Of course Stratfor loathe Wikileaks.
After all, Wikileaks does the same thing that Stratfor does: it produces "intelligence". The difference is that Wikileaks is far more competent at what it does. As Bernard Keane put it in "Crikey":
http://www.crikey.com.au/2012/02/29/the-filth-and-the-fury-and-the-catfood-stratfor-talks-wikileaks/
"The insight into Stratfor gained from the emails shows that a flimsy intelligence-gathering model can be the basis for generating significant revenue, as long as clients don’t suspect just how poor the information they are getting is. As revealed in its emails, like many consulting firms, Stratfor — bizarrely described by some journalists as a “shadow CIA” — relies heavily on the government contacts of former bureaucrats and pulling together publicly available information and putting a gloss on it."

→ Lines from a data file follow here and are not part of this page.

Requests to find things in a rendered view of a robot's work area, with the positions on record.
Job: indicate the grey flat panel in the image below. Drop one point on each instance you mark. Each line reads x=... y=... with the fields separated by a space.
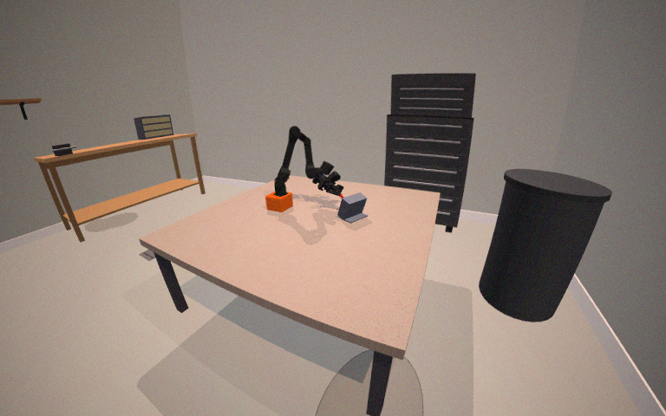
x=351 y=208

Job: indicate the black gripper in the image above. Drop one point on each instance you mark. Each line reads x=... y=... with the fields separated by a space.
x=330 y=187

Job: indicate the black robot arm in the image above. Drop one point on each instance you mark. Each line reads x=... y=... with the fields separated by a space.
x=312 y=172

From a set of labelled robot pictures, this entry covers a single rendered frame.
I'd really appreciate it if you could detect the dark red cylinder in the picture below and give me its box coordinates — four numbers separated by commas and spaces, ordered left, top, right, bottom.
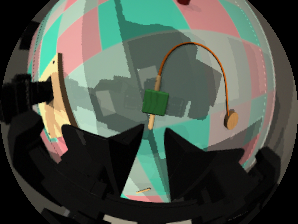
177, 0, 190, 6

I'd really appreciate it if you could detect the tan round wooden button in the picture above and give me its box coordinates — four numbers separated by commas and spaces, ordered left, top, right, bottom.
223, 111, 238, 129

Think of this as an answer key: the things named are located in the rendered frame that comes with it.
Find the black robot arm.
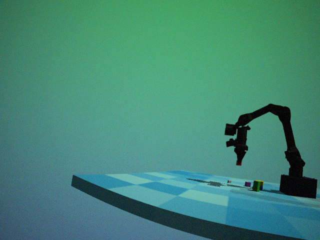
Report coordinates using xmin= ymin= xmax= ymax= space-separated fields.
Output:
xmin=225 ymin=104 xmax=306 ymax=178

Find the purple cube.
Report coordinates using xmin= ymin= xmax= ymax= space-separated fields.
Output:
xmin=244 ymin=181 xmax=251 ymax=187

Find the green block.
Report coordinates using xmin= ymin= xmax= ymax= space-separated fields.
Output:
xmin=252 ymin=186 xmax=260 ymax=192
xmin=253 ymin=180 xmax=261 ymax=187

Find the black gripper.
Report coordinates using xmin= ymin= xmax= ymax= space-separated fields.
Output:
xmin=234 ymin=136 xmax=248 ymax=164

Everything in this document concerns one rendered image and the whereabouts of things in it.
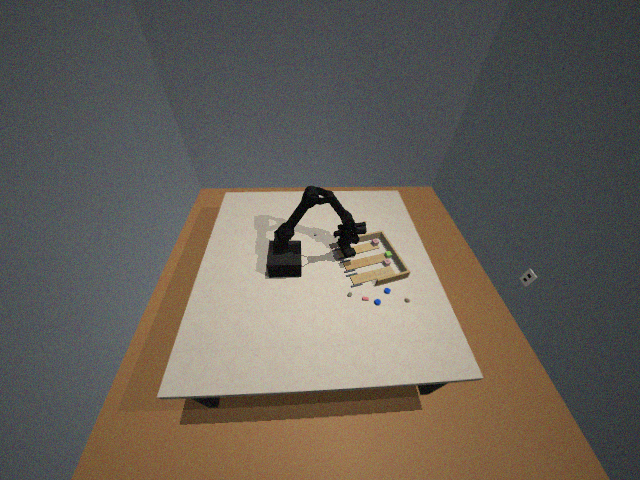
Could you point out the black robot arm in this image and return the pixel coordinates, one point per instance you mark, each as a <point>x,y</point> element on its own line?
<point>309,199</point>

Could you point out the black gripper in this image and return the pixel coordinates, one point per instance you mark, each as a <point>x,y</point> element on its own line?
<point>344,246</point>

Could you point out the brown wooden open-top tray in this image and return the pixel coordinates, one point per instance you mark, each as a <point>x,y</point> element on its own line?
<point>383,257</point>

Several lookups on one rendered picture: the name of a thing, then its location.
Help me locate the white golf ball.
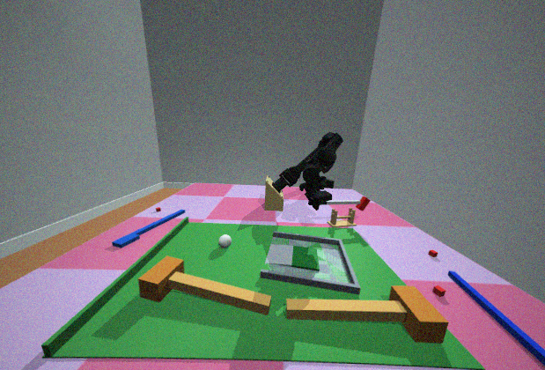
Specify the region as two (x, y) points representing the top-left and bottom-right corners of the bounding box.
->
(218, 234), (232, 248)

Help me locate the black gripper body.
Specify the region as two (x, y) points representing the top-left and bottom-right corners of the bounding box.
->
(299, 176), (332, 204)

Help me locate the green rectangular mat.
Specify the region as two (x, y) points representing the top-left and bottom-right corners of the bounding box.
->
(42, 222), (485, 370)

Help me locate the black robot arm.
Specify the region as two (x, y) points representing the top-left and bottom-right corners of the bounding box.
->
(272, 132), (343, 193)

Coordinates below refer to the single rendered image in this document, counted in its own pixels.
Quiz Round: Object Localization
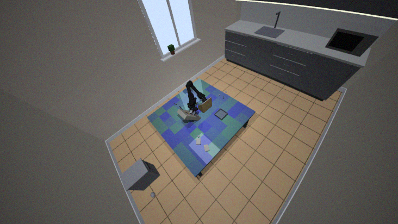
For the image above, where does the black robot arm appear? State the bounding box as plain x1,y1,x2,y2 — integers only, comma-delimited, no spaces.
186,80,207,109

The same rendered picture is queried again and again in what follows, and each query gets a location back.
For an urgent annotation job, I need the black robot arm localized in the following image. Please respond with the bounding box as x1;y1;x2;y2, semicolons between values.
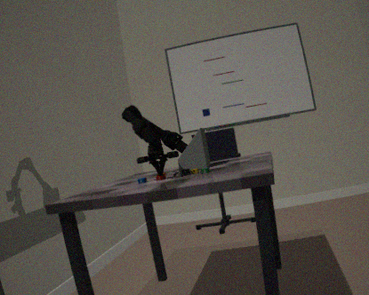
122;106;187;160

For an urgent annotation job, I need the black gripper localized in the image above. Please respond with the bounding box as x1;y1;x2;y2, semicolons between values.
137;141;179;176

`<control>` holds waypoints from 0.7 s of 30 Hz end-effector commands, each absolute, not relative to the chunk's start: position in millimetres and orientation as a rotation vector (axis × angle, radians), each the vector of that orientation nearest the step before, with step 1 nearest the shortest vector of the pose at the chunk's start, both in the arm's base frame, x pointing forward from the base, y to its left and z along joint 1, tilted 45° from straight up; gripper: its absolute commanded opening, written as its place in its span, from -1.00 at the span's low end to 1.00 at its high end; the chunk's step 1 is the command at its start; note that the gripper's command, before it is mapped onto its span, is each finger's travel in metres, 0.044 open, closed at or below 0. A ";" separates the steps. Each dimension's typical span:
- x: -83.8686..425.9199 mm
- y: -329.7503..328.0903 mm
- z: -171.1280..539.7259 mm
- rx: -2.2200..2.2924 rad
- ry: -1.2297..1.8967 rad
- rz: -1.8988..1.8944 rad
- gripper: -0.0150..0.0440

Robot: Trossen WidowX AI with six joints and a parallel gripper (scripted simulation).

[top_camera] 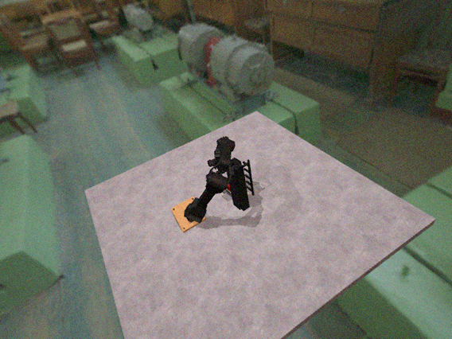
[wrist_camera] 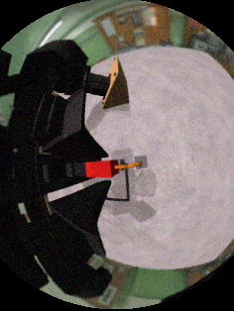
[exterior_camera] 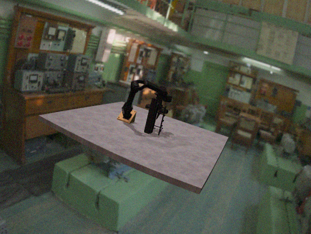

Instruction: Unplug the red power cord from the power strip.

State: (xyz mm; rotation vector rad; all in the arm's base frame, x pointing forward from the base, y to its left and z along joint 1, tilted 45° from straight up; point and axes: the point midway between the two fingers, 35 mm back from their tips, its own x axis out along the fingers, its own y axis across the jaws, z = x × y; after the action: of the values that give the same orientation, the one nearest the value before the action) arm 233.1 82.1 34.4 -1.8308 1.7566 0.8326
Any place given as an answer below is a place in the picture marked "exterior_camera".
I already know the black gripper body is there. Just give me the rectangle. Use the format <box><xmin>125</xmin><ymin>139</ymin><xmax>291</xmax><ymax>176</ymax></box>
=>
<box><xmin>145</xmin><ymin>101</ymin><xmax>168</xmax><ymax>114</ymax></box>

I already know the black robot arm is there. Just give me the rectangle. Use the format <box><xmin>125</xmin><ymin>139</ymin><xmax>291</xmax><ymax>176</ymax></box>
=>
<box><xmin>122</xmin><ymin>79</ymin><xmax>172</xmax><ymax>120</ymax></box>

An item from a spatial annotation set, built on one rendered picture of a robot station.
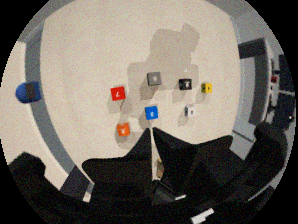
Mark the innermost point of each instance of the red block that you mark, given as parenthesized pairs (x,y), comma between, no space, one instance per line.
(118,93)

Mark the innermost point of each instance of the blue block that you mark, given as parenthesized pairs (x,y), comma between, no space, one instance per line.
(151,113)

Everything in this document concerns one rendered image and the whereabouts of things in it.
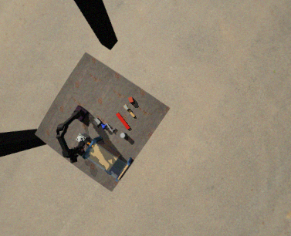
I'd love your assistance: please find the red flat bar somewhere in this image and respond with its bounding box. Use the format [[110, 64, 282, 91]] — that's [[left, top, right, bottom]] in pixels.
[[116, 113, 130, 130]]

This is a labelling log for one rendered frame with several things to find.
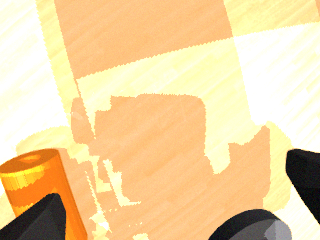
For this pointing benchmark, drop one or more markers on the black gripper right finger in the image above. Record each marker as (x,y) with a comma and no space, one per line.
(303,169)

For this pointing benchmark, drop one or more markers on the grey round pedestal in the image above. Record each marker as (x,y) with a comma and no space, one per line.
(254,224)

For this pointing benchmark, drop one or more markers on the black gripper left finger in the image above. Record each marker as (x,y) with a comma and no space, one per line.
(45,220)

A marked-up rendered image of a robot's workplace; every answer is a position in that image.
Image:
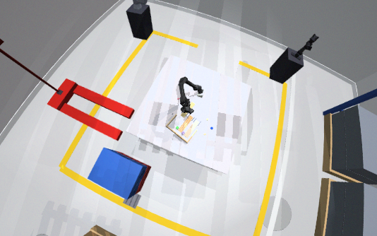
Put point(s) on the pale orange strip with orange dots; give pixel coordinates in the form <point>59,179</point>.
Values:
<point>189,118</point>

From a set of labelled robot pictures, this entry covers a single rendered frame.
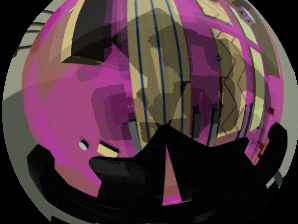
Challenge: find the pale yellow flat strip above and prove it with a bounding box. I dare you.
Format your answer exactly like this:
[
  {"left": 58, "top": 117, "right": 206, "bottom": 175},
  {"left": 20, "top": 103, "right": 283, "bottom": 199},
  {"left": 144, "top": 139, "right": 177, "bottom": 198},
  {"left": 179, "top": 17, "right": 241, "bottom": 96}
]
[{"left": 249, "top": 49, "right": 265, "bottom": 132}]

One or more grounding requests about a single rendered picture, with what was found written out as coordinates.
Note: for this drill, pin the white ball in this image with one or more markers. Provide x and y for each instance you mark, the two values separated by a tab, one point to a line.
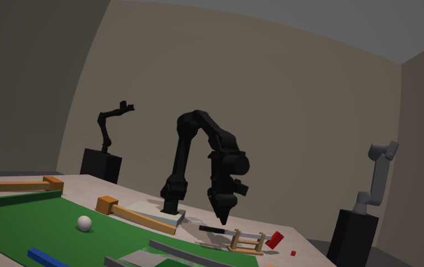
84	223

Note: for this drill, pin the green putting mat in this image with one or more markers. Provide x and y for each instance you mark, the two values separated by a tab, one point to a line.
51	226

"Fred Burton, for example, as a former Diplomatic Security Service chief in the State Department, is plainly plugged into information networks within his old department, or at least routinely boasts as much. But much of Stratfor’s operation is amateur-hour stuff, as Pratap Chatterjee showed in The Guardian — Stratfor analysts used Google Translate to read Arabic news articles and recycled blog posts for sale to clients..."
"What’s never said is that WikiLeaks is in fact a competitor to Stratfor, but one that refuses to play by the industry’s rules. Stratfor, like so many firms offering consulting and “strategic advisory” services, and not just in the intelligence or cyber security or foreign policy sectors, has a business model based not so much on offering real intelligence and high-quality analysis, as collating publicly available material, dressing it up with “strategic analysis” and preserving a mystique of secrecy around “intelligence” that impresses clients."